▸ **Your instructions**
Please return every line of the records below that contains the word "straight".

▸ **Provided data**
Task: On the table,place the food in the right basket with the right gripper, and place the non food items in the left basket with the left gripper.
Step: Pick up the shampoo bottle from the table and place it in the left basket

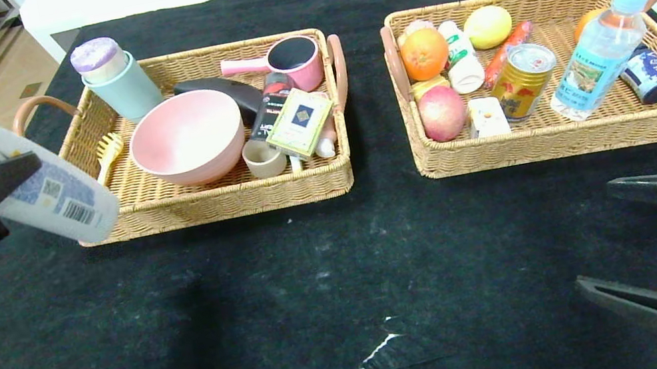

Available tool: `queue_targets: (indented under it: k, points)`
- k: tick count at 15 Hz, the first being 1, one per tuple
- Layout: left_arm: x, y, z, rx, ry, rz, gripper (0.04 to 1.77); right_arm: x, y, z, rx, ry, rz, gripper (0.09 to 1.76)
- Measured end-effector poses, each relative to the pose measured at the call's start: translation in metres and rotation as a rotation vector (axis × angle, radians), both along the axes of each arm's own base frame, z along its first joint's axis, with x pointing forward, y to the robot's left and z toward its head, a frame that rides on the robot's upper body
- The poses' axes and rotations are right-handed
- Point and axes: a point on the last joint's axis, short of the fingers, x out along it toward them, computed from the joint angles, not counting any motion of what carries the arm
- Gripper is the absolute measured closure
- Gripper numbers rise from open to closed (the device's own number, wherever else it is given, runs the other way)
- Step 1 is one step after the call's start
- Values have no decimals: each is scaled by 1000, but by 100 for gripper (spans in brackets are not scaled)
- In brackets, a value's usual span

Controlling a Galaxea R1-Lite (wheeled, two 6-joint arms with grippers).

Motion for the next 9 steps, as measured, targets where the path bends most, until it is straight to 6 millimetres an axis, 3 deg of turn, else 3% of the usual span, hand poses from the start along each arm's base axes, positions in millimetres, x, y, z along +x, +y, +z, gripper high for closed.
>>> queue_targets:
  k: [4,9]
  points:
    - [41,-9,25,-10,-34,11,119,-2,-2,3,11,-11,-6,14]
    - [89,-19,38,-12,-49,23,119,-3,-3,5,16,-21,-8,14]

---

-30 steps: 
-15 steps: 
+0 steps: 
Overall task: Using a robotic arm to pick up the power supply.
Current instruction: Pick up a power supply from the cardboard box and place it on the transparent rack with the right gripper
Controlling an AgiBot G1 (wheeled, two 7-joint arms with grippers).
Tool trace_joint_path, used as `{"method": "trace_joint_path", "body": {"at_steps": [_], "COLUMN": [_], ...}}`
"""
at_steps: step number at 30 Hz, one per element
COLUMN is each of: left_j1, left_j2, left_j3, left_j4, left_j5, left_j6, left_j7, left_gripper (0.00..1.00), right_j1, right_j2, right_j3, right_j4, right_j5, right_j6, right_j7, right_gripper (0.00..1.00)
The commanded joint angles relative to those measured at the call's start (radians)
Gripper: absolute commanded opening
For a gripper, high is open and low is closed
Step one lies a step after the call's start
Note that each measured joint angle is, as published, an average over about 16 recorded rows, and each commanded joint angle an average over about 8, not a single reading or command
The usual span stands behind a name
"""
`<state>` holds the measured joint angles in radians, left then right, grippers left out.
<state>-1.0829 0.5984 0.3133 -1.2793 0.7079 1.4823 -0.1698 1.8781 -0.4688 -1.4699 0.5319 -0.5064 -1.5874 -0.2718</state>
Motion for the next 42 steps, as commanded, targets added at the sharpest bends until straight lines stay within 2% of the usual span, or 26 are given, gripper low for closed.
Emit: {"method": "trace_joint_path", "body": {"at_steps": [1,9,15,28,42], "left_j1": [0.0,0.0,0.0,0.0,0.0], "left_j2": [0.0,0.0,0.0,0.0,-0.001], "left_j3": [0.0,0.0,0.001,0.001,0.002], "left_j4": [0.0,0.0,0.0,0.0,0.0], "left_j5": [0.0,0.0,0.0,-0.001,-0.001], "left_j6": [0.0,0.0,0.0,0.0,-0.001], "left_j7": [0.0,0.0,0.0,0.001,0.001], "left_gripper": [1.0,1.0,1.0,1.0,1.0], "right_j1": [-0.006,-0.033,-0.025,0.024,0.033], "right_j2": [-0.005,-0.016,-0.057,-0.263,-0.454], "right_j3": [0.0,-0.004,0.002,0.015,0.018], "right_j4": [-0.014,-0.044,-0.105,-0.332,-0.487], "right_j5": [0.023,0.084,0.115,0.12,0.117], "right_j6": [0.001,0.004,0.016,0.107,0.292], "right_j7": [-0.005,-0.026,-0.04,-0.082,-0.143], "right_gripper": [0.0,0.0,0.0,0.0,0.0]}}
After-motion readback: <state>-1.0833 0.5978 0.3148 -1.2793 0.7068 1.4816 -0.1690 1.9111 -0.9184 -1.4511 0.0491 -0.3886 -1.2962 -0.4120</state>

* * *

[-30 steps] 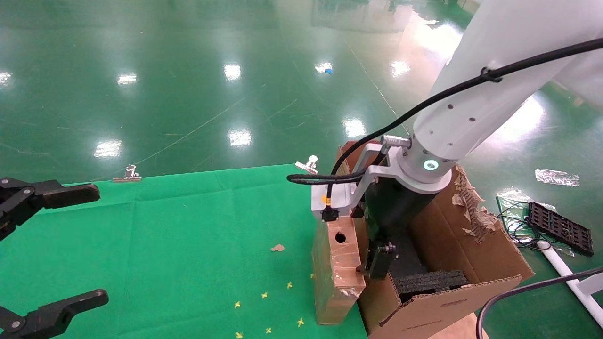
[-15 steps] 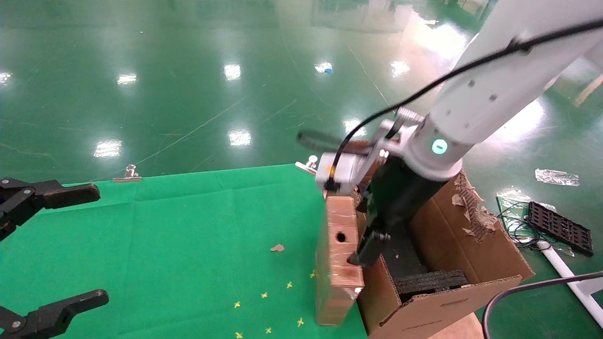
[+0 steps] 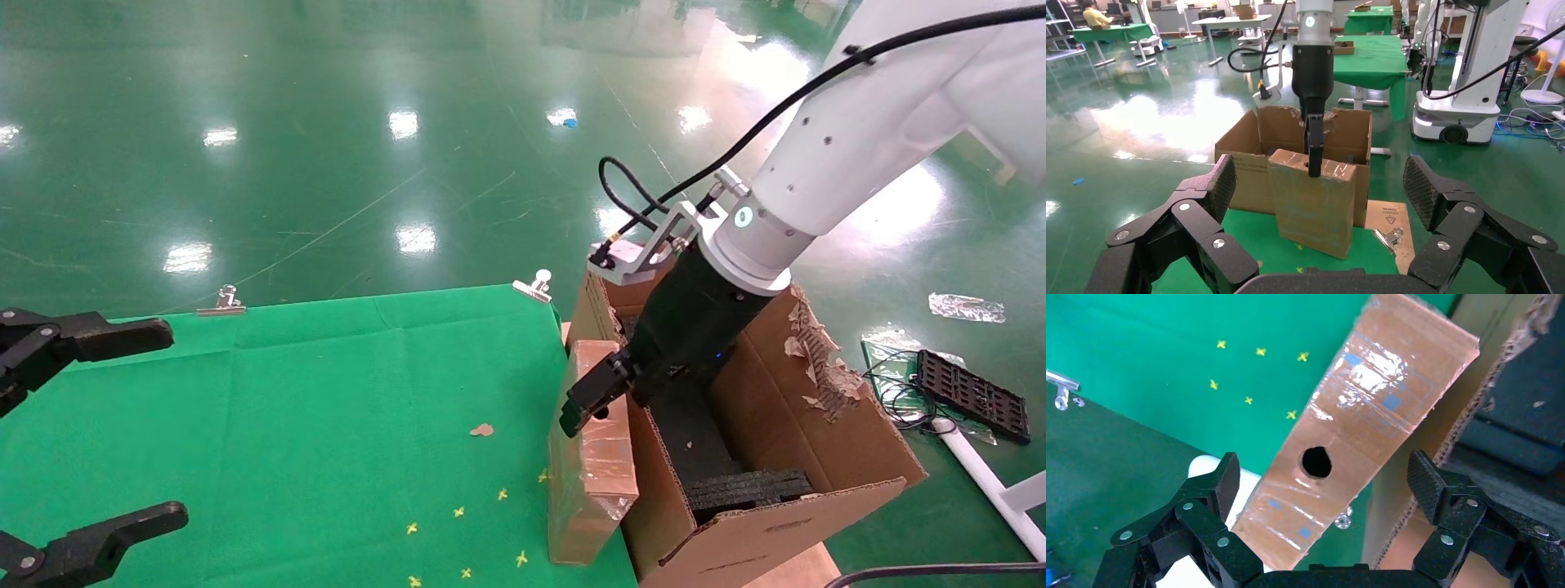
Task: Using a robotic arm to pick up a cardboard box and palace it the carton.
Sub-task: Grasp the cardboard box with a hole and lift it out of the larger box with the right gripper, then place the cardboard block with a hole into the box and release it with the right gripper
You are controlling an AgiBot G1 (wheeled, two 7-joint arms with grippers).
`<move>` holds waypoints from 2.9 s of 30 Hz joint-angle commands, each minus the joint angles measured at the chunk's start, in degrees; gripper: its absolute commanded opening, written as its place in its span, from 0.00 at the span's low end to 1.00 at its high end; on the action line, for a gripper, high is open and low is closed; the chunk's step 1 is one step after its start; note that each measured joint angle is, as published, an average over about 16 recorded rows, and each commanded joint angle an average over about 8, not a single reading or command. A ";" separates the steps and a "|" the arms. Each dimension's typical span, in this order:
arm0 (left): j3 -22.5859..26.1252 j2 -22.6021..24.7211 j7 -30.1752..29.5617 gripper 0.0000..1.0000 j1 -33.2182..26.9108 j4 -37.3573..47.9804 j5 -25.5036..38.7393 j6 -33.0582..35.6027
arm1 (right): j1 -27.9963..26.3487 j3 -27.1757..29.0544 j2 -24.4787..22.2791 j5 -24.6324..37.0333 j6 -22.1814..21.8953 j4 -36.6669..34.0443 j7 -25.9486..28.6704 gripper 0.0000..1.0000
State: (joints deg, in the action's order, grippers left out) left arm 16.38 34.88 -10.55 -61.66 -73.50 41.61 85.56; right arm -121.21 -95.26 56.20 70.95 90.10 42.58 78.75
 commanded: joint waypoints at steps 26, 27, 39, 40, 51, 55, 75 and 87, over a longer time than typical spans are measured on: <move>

▸ **Answer to the exercise**
Motion for the next 9 steps, as measured, targets where the path bends most, until it is straight to 6 millimetres an axis, 3 deg of turn, else 3% of the usual span, hand poses from the start along each arm's base axes, positions in millimetres, x, y, z along +x, +y, +z, gripper high for closed.
Motion for the next 42 steps, as commanded, targets added at the sharpest bends until straight lines stay within 2% of the usual span, or 26 are given, gripper low for closed.

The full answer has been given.